** Opening Source material block **

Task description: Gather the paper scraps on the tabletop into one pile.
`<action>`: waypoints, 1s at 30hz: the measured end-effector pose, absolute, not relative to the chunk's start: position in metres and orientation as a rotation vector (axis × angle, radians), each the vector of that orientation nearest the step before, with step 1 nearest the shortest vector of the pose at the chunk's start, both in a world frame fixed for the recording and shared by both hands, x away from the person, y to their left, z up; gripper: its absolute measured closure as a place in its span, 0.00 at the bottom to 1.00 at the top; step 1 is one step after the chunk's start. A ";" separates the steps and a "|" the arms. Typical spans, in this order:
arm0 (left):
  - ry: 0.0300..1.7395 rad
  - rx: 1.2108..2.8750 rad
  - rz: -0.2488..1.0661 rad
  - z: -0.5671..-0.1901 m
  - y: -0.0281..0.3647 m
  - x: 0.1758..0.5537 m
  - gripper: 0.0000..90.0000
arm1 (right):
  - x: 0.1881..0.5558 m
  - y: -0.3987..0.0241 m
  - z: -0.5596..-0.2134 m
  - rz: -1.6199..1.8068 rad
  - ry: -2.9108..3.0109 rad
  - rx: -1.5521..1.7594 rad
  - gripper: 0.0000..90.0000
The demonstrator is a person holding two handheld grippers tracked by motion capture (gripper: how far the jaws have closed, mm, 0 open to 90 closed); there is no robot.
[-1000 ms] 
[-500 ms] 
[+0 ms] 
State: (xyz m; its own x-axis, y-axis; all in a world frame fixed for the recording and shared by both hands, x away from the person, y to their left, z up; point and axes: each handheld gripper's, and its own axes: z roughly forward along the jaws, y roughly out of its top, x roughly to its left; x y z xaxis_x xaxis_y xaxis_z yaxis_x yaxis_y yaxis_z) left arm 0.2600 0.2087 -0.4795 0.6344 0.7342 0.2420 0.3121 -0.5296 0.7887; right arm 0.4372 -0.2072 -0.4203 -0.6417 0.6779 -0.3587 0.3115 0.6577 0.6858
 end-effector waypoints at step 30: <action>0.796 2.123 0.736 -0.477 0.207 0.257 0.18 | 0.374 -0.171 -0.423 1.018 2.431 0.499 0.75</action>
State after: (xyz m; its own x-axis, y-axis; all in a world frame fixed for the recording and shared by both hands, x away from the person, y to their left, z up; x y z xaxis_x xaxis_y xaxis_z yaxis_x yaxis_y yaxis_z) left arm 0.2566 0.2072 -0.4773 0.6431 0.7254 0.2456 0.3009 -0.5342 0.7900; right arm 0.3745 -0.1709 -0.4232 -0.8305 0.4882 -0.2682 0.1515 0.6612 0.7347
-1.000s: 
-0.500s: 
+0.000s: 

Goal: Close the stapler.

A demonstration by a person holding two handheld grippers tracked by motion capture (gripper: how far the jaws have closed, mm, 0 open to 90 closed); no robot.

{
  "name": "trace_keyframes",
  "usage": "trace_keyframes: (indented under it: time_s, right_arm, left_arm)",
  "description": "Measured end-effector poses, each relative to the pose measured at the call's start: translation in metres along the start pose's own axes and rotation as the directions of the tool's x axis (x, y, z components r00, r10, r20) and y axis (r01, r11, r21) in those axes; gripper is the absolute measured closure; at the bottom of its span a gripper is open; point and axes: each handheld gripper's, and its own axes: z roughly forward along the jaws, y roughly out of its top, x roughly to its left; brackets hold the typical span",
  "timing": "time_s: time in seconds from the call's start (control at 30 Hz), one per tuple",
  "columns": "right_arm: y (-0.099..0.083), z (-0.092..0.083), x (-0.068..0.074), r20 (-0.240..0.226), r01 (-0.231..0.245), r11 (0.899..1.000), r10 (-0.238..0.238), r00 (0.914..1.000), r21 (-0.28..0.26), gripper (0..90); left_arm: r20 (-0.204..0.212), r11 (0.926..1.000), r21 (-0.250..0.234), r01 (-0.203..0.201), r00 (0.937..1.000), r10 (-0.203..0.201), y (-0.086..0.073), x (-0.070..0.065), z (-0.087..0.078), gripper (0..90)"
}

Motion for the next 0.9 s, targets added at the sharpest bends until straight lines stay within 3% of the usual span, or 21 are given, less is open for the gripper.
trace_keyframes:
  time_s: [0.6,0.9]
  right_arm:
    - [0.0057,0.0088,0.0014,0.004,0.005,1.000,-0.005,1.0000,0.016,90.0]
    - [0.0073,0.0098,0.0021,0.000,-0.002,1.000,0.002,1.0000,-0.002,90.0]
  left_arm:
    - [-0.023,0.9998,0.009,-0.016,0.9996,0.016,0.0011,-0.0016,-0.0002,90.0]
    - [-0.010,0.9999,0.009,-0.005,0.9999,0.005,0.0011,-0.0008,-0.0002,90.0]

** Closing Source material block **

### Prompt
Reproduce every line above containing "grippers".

### Solution to this exercise
The demonstrator is a person holding two handheld grippers tracked by motion capture (gripper: how far the jaws have closed, mm, 0 open to 90 closed); there is no robot.
A demonstration by a person holding two handheld grippers tracked by motion capture (gripper: how far the jaws have closed, mm, 0 open to 90 closed); no robot.

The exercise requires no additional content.